What the task requires | Provide an exact reproduction of every entry.

Source information |
########
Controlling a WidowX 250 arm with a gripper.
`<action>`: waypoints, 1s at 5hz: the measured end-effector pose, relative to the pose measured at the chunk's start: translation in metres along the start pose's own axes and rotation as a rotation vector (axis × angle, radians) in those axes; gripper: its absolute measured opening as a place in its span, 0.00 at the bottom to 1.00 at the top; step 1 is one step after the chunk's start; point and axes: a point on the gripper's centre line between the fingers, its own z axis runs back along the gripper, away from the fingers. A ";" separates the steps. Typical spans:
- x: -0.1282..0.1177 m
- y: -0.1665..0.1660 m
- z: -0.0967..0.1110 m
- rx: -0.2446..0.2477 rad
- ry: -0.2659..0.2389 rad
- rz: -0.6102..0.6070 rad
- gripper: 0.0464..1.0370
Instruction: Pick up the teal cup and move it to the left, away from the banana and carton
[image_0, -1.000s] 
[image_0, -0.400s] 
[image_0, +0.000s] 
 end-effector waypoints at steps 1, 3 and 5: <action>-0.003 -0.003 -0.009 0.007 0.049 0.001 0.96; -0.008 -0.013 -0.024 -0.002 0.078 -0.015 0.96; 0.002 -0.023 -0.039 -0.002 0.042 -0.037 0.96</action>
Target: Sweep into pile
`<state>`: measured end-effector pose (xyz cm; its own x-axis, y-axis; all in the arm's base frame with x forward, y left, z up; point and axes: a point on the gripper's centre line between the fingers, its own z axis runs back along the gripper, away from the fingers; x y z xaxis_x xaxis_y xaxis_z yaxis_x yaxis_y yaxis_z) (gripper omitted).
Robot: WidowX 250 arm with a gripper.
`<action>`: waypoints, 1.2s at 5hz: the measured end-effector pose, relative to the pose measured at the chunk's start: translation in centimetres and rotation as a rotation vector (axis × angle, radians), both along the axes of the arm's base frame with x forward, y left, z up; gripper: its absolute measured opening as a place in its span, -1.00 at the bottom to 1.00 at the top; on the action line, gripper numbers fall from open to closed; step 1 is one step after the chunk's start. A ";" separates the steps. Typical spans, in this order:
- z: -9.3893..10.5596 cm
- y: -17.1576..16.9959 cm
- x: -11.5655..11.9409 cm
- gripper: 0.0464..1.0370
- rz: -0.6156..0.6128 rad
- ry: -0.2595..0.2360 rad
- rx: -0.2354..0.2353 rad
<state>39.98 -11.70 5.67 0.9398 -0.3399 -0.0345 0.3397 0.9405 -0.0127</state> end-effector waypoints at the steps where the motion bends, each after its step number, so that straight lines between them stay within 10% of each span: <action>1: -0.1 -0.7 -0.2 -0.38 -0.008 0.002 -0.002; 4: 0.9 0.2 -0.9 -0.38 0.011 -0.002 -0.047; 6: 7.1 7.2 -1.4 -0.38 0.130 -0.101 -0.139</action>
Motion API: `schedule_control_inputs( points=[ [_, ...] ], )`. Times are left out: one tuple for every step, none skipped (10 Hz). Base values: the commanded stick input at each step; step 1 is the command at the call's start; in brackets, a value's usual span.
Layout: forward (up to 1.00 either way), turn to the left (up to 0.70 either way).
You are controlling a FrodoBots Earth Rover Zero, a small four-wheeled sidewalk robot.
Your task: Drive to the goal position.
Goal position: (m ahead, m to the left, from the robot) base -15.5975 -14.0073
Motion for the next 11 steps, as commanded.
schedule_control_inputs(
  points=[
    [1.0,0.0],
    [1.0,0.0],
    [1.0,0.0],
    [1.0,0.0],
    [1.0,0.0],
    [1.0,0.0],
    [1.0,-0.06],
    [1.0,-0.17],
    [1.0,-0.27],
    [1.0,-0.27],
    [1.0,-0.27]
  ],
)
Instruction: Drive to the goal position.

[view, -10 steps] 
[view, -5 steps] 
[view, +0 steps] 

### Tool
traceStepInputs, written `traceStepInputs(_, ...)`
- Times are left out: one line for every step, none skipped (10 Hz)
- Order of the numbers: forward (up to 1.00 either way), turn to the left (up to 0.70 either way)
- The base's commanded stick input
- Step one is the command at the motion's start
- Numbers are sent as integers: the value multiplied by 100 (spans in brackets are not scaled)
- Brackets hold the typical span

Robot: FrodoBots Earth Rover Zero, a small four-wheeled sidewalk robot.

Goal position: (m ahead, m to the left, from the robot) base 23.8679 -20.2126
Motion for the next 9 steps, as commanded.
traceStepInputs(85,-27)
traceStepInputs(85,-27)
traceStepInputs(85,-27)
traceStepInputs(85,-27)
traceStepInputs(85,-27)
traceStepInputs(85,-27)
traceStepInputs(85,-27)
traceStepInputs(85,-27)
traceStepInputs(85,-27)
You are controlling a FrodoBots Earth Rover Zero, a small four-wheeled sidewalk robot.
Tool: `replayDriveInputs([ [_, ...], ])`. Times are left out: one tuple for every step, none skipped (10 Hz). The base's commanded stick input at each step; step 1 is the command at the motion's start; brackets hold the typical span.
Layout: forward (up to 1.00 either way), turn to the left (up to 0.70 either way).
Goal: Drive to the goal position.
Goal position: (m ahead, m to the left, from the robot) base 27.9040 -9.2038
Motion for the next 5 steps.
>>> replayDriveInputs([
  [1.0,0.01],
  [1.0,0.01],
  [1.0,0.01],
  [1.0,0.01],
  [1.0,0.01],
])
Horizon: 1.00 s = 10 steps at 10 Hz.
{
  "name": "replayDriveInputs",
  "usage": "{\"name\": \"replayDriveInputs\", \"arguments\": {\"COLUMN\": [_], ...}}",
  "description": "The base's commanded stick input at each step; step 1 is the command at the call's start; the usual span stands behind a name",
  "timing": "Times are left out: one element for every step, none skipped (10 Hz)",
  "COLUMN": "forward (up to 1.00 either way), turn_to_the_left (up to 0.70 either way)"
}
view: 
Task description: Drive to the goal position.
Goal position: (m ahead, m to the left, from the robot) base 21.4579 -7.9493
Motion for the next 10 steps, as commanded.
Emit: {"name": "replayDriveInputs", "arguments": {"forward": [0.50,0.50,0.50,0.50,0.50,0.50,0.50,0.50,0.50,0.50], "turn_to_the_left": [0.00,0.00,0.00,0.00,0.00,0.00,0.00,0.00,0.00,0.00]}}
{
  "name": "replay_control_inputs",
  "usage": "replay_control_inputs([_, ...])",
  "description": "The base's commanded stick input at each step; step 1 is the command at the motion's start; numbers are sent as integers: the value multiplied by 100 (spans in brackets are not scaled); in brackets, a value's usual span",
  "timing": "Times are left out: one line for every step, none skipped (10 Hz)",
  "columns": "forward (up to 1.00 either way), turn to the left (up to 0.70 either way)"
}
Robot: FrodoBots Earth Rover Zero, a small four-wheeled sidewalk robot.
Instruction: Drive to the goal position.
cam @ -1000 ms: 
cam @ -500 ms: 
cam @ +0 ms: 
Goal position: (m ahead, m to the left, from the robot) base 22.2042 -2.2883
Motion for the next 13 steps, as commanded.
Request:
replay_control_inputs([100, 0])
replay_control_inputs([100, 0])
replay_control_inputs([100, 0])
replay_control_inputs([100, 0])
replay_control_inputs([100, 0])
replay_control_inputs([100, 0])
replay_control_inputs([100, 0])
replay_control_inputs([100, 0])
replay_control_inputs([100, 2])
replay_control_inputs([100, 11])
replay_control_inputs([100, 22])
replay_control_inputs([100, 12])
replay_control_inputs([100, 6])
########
Task solution |
Controlling a WidowX 250 arm with a gripper.
`<action>`: waypoints, 1s at 5hz: the measured end-effector pose, relative to the pose measured at the chunk's start: translation in metres along the start pose's own axes and rotation as a rotation vector (axis × angle, radians) in those axes; gripper: its absolute measured opening as a place in its span, 0.00 at the bottom to 1.00 at the top; step 1 is one step after the chunk's start; point and axes: a point on the gripper's centre line between the fingers, its own z axis runs back along the gripper, away from the fingers. A ";" separates the steps. Typical spans:
- x: -0.1282..0.1177 m
- y: -0.1665..0.1660 m
- z: -0.0967..0.1110 m
- rx: -0.2446..0.2477 rad
- ry: -0.2659..0.2389 rad
- rz: -0.6102..0.6070 rad
- gripper: 0.0464..1.0370
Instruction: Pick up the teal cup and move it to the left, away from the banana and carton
[image_0, -1.000s] 
[image_0, -0.400s] 
[image_0, +0.000s] 
 end-effector waypoints at steps 1, 3 and 5: <action>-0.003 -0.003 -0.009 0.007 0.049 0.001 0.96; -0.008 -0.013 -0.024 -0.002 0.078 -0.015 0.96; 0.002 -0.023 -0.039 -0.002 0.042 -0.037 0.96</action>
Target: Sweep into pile
`<state>`: measured end-effector pose (xyz cm; its own x-axis, y-axis; all in the arm's base frame with x forward, y left, z up; point and axes: a point on the gripper's centre line between the fingers, its own z axis runs back along the gripper, away from the fingers; x y z xaxis_x xaxis_y xaxis_z yaxis_x yaxis_y yaxis_z) (gripper omitted).
Robot: WidowX 250 arm with a gripper.
`<action>`: waypoints, 1.2s at 5hz: the measured end-effector pose, relative to the pose measured at the chunk's start: translation in centimetres and rotation as a rotation vector (axis × angle, radians), both along the axes of the arm's base frame with x forward, y left, z up; gripper: its absolute measured opening as a place in its span, -1.00 at the bottom to 1.00 at the top; on the action line, gripper numbers fall from open to closed; step 1 is one step after the chunk's start. A ";" separates the steps. Typical spans, in this order:
- z: -9.3893..10.5596 cm
- y: -17.1576..16.9959 cm
- x: -11.5655..11.9409 cm
- gripper: 0.0464..1.0370
- rz: -0.6156..0.6128 rad
- ry: -0.2595..0.2360 rad
- rx: -0.2354..0.2353 rad
<state>39.98 -11.70 5.67 0.9398 -0.3399 -0.0345 0.3397 0.9405 -0.0127</state> end-effector waypoints at the steps where the motion bends, each after its step number, so that straight lines between them stay within 10% of each span: <action>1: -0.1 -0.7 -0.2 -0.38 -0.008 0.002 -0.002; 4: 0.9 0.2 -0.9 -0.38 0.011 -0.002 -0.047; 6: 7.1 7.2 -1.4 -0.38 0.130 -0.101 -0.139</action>
Motion API: `schedule_control_inputs( points=[ [_, ...] ], )`. Times are left out: one tuple for every step, none skipped (10 Hz). Base values: the commanded stick input at each step; step 1 is the command at the call's start; in brackets, a value's usual span.
Layout: forward (up to 1.00 either way), turn to the left (up to 0.70 either way).
You are controlling a FrodoBots Earth Rover Zero, a small four-wheeled sidewalk robot.
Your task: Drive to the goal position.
Goal position: (m ahead, m to the left, from the robot) base -15.5975 -14.0073
Motion for the next 11 steps, as commanded.
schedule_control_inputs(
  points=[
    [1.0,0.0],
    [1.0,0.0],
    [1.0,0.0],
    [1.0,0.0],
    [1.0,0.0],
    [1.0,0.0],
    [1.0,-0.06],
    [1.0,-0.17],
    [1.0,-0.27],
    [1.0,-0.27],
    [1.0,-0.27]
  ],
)
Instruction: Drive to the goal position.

[view, -10 steps] 
[view, -5 steps] 
[view, +0 steps] 

### Tool
traceStepInputs, written `traceStepInputs(_, ...)`
- Times are left out: one line for every step, none skipped (10 Hz)
- Order of the numbers: forward (up to 1.00 either way), turn to the left (up to 0.70 either way)
- The base's commanded stick input
- Step one is the command at the motion's start
- Numbers are sent as integers: the value multiplied by 100 (spans in brackets are not scaled)
- Brackets hold the typical span

Robot: FrodoBots Earth Rover Zero, a small four-wheeled sidewalk robot.

Goal position: (m ahead, m to the left, from the robot) base 23.8679 -20.2126
Motion for the next 9 steps, as commanded.
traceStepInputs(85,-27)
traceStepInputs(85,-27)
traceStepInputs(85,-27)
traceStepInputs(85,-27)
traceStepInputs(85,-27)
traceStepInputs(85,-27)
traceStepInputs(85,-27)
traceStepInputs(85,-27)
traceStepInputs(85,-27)
You are controlling a FrodoBots Earth Rover Zero, a small four-wheeled sidewalk robot.
Tool: `replayDriveInputs([ [_, ...], ])`. Times are left out: one tuple for every step, none skipped (10 Hz). The base's commanded stick input at each step; step 1 is the command at the motion's start; brackets hold the typical span.
Layout: forward (up to 1.00 either way), turn to the left (up to 0.70 either way).
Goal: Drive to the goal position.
Goal position: (m ahead, m to the left, from the robot) base 27.9040 -9.2038
Motion for the next 5 steps.
>>> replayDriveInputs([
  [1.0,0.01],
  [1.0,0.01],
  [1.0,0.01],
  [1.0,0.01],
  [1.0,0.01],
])
Horizon: 1.00 s = 10 steps at 10 Hz.
{
  "name": "replayDriveInputs",
  "usage": "{\"name\": \"replayDriveInputs\", \"arguments\": {\"COLUMN\": [_], ...}}",
  "description": "The base's commanded stick input at each step; step 1 is the command at the call's start; the usual span stands behind a name",
  "timing": "Times are left out: one element for every step, none skipped (10 Hz)",
  "COLUMN": "forward (up to 1.00 either way), turn_to_the_left (up to 0.70 either way)"
}
view: 
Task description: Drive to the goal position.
Goal position: (m ahead, m to the left, from the robot) base 21.4579 -7.9493
Motion for the next 10 steps, as commanded.
Emit: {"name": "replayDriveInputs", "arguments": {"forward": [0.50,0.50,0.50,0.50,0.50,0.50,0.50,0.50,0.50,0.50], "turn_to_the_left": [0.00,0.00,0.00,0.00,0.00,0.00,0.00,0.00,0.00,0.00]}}
{
  "name": "replay_control_inputs",
  "usage": "replay_control_inputs([_, ...])",
  "description": "The base's commanded stick input at each step; step 1 is the command at the motion's start; numbers are sent as integers: the value multiplied by 100 (spans in brackets are not scaled); in brackets, a value's usual span",
  "timing": "Times are left out: one line for every step, none skipped (10 Hz)",
  "columns": "forward (up to 1.00 either way), turn to the left (up to 0.70 either way)"
}
Robot: FrodoBots Earth Rover Zero, a small four-wheeled sidewalk robot.
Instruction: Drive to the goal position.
cam @ -1000 ms: 
cam @ -500 ms: 
cam @ +0 ms: 
Goal position: (m ahead, m to the left, from the robot) base 22.2042 -2.2883
Motion for the next 13 steps, as commanded.
Request:
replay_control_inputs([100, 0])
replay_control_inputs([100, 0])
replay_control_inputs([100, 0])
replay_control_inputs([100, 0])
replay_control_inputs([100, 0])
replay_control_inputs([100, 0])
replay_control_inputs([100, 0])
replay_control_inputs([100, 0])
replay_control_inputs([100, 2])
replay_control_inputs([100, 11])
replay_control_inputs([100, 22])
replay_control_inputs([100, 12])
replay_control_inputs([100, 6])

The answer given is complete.